## INSTRUCTIONS FOR THE TASK:
Where a line of the listing below includes the word "drawer", reproduce that line.

(Beginning of RECORDS TO PROCESS)

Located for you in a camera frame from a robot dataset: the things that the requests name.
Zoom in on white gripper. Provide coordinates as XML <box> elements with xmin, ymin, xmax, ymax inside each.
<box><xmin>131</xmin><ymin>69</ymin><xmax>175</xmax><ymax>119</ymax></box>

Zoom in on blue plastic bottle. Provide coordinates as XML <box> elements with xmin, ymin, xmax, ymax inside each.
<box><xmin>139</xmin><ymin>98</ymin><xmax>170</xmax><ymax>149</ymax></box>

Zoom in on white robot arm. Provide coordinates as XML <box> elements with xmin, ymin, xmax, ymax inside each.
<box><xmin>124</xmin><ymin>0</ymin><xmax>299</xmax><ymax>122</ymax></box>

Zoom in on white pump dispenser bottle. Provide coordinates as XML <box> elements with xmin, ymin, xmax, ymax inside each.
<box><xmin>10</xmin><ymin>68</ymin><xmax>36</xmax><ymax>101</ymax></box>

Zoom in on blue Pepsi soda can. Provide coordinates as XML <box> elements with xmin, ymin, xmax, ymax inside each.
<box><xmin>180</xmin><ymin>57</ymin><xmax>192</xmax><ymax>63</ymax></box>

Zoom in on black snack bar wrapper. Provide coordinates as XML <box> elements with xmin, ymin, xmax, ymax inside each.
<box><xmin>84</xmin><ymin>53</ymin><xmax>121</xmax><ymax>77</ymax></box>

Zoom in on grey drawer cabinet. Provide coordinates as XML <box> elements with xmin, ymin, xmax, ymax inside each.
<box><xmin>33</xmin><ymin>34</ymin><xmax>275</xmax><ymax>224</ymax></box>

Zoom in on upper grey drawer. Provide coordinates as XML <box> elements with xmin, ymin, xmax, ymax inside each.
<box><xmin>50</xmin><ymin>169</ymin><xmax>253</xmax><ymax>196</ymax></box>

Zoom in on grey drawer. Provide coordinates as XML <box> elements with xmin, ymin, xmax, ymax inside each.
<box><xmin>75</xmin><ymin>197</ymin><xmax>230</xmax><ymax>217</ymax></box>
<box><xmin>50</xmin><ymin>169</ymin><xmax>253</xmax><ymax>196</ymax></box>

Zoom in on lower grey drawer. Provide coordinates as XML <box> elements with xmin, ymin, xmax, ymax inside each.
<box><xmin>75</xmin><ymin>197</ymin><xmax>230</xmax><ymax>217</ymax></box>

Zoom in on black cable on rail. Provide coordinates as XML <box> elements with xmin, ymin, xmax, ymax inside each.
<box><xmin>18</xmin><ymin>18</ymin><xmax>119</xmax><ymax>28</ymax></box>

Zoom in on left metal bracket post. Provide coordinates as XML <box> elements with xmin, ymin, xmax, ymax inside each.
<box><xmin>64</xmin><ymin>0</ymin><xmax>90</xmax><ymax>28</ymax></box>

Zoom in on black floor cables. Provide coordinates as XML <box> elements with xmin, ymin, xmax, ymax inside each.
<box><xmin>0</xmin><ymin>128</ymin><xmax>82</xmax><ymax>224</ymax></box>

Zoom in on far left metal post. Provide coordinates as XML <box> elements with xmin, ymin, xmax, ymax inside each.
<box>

(End of RECORDS TO PROCESS)

## PROBLEM SOLUTION:
Zoom in on grey drawer cabinet. Provide coordinates as XML <box> elements with xmin, ymin, xmax, ymax inside each.
Zoom in on upper grey drawer. Provide coordinates as XML <box> elements with xmin, ymin, xmax, ymax inside each.
Zoom in on grey drawer. Provide coordinates as XML <box> elements with xmin, ymin, xmax, ymax inside each.
Zoom in on lower grey drawer. Provide coordinates as XML <box> elements with xmin, ymin, xmax, ymax inside each.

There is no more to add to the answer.